A front page of ‘Der Stürmer‘. We all know what followed
A few years after “Atlas Shrugged” was first published, the cultural revolution in China had its own fanatics. The Beijing students with their big sheets and paste pots might not, perhaps, be considered journalists proper, but they were in the same tradition. Millions died.
Beijing University students with their ‘big character newspapers’ during the cultural revolution.
Even in our ‘liberal democracy’ the mainstream papers have had their merchants of hate. We have had our Katie Hopkins, with her “refugees as cockroaches” trope. Perhaps asphyxiation in the Winston tunnel was a fitting end for the man in Car No. 2, but if it was, was it then also a suitable end for a man who believed in futility? Does the same punishment fit these two very different crimes?
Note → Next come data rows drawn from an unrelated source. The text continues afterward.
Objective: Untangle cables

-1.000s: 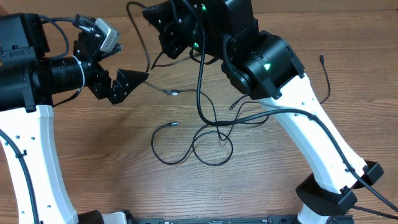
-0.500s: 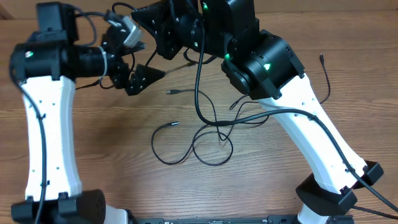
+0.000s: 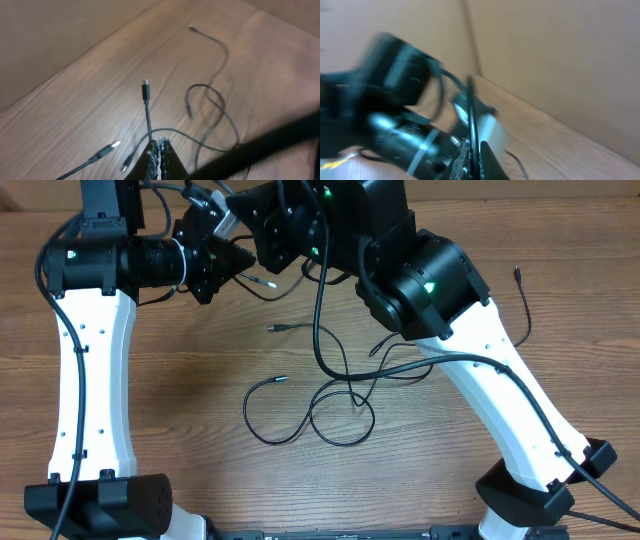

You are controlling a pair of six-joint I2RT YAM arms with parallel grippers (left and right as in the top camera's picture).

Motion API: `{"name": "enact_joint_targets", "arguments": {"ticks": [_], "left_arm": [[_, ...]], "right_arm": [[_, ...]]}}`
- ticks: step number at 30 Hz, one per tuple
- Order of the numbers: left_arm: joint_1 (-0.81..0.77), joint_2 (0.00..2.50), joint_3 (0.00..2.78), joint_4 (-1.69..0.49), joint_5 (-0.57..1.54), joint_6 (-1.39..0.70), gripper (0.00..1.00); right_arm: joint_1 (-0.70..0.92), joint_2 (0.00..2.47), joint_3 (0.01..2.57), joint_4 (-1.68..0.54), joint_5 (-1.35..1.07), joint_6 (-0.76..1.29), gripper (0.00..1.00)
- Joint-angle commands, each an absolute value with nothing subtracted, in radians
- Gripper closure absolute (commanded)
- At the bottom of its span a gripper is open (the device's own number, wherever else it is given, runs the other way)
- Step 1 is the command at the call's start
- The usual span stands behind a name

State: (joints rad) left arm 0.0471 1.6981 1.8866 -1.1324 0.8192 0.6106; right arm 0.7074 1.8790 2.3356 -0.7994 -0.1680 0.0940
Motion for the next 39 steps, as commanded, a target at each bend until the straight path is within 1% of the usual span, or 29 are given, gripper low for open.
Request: {"name": "enact_joint_targets", "arguments": {"ticks": [1,2,4,5,6,9,14,18,21,27,31,32,33,34,39], "left_arm": [[0.052,1.688,1.888,-1.096,0.670,0.456,0.96],[0.052,1.687,1.888,-1.086,0.647,0.437,0.96],[0.052,1.687,1.888,-1.070,0.611,0.410,0.96],[0.052,1.687,1.888,-1.051,0.559,0.378,0.96],[0.052,1.687,1.888,-1.034,0.510,0.343,0.96],[0.057,1.686,1.888,-0.966,0.307,0.209,0.96],[0.114,1.686,1.899,-0.831,-0.012,0.018,0.96],[0.197,1.686,1.901,-0.743,-0.159,-0.123,0.96],[0.282,1.686,1.914,-0.700,-0.187,-0.141,0.96],[0.467,1.687,1.935,-0.692,-0.374,-0.148,0.96],[0.593,1.711,1.935,-0.694,-0.327,-0.130,0.96],[0.624,1.723,1.934,-0.698,-0.290,-0.131,0.96],[0.683,1.755,1.934,-0.709,-0.192,-0.132,0.96],[0.709,1.776,1.934,-0.711,-0.146,-0.133,0.96],[0.774,1.917,1.934,-0.688,0.021,-0.134,0.96]], "right_arm": [[0.705,1.864,2.350,-0.838,0.097,0.097,0.21],[0.705,1.864,2.350,-0.857,0.165,0.097,0.00],[0.705,1.864,2.350,-0.883,0.271,0.098,0.00],[0.702,1.864,2.350,-0.908,0.385,0.098,0.00],[0.698,1.864,2.350,-0.925,0.434,0.098,0.00],[0.670,1.864,2.350,-1.010,0.508,0.099,0.00],[0.576,1.865,2.313,-1.153,0.450,0.187,0.00],[0.509,1.865,2.243,-1.191,0.332,0.186,0.00],[0.479,1.865,2.173,-1.184,0.288,0.186,0.00],[0.469,1.865,2.024,-1.135,0.206,0.186,0.00],[0.471,1.865,1.934,-1.078,0.135,0.187,0.00],[0.471,1.865,1.914,-1.068,0.109,0.187,0.00],[0.471,1.865,1.881,-1.049,0.064,0.187,0.00],[0.471,1.865,1.869,-1.044,0.046,0.187,0.00],[0.476,1.865,1.858,-1.060,-0.018,0.187,0.00]]}}
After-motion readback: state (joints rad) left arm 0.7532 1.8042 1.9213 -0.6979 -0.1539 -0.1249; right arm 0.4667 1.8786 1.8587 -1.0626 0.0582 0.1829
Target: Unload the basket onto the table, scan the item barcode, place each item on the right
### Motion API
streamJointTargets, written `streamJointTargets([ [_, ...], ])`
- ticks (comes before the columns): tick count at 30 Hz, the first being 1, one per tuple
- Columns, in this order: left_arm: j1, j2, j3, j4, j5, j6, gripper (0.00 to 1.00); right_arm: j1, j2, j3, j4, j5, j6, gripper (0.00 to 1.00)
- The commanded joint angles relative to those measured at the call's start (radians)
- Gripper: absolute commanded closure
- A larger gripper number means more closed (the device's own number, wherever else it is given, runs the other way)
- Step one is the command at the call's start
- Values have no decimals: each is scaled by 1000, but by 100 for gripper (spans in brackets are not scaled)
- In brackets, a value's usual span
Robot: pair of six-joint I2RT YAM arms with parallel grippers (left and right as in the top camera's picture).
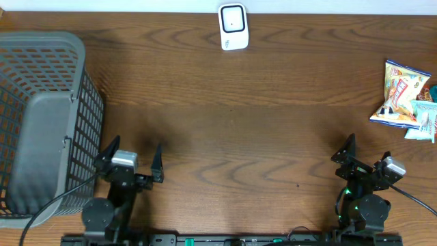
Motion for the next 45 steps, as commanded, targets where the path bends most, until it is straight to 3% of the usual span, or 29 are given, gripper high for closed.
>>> streamJointTargets([
  [1, 4, -9, -57, 27, -18, 7, 2, 4, -5, -1, -6, 12, -12, 1],
  [12, 7, -9, -135, 50, -145, 6, 2, 4, -5, -1, -6, 13, -12, 1],
  [18, 8, -9, -177, 137, -149, 2, 2, 4, -5, -1, -6, 13, -12, 1],
  [45, 15, -9, -177, 98, -152, 3, 2, 4, -5, -1, -6, 12, -12, 1],
])
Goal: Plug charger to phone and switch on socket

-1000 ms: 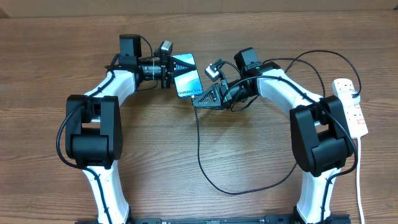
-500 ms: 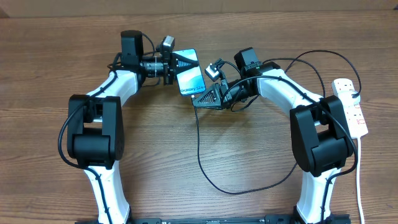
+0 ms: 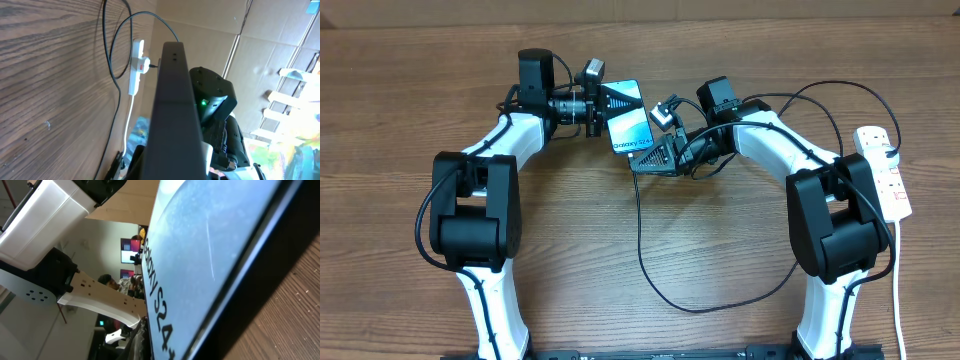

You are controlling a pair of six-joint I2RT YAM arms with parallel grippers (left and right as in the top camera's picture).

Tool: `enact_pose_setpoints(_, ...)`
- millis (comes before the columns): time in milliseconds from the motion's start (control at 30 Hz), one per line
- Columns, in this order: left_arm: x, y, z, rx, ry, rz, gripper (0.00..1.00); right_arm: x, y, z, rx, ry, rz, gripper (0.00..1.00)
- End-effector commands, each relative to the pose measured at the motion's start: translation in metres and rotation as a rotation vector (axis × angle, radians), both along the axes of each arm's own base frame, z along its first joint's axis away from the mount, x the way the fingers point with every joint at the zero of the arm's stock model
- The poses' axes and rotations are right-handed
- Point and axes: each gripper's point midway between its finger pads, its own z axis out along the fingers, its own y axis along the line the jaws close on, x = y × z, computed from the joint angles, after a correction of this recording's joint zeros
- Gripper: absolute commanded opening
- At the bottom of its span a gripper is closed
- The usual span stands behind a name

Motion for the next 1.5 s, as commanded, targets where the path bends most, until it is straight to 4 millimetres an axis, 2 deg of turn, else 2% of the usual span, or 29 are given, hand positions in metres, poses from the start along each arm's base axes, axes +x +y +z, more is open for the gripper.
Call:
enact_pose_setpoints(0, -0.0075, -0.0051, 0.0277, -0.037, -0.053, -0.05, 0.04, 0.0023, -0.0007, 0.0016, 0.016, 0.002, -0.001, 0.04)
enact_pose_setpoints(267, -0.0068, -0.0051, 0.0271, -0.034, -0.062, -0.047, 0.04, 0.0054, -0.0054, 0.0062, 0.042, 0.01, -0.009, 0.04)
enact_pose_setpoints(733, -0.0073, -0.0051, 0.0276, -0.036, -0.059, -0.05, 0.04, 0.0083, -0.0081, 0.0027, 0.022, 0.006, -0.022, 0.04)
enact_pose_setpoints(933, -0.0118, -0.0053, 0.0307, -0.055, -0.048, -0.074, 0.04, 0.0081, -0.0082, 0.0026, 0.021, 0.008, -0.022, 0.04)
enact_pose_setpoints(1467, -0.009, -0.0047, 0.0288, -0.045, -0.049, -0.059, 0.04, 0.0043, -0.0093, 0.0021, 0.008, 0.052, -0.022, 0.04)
And there is another problem. The people who would revel in the death of such a journalist are not, in reality, any great distance from sharing his views. John Galt may not have shown any strong desire to imprison, to despoil, and to murder, but he certainly set out quite deliberately “to wreck lives, throttle ambitions, strangle desires, violate convictions,— for the sake of what he chose to consider as his own idea of “a good cause”. He did not simply choose to withdraw his own labour from a system that he found intolerable, he embarked on a long-running campaign to persuade others to do the same. Not only was he fully aware of the wreckage and misery that would be the consequence if he was successful, he gloried in it. As Francisco d’Anconia told Dagny Taggart, he had said “when we would see the lights of New York go out, we would know that our job is done.” That was his nihilist vision, alongside which Danneskjöld’s thuggish attacks on aid shipments seem almost acceptable.
There is a bizarre conjunction in the fact that the problems with the Hitachi 800 stem from metal fatigue. In my (very much) younger days there was another Comet involved in disasters. That one was an airliner, and in fact, after the problems were recognised, understood and dealt with, I flew to Australia in an improved model. But the earlier versions? The gung ho mentality had much to do with those failures. Four and a half years before the first publication of Atlas Shrugged, one of the British Overseas Airways Corporation fleet of De Havilland Comets, the world’s first ever commercial jet airliner, took off from the airport that served Kolkata. Six minutes later, it crashed in flames. The crash was blamed on bad weather and the Comet’s continued to fly. Six months later, another went down in the sea near the island of Elba. There was a little hesitation this time, but the regulators declined to act and the Comets were back in service a little over two months later. It took just two weeks for a third Comet to be lost, not far from the site of the second crash.
At least we have moved on a little. Boeing was allowed only two crashes of the 737 Max before the planes were grounded. Congress can still make laws that abridge the freedom of production and trade, in a way that was anathema to Judge Narragansett, although, as the clearance of the aircraft to fly into trouble once again might suggest, those laws might not be implemented rigorously enough. But, one tantalizing question remains. Did Ayn Rand name the flagship of the Taggart rail fleet the Comet in memory of those 1950s disasters? And, if so, who did she blame for them? Or was she simply unaware of them, as she was seemingly unaware that, even in 1957, in the real world an already flourishing civil aviation industry was already eating into Dagny’s customer base?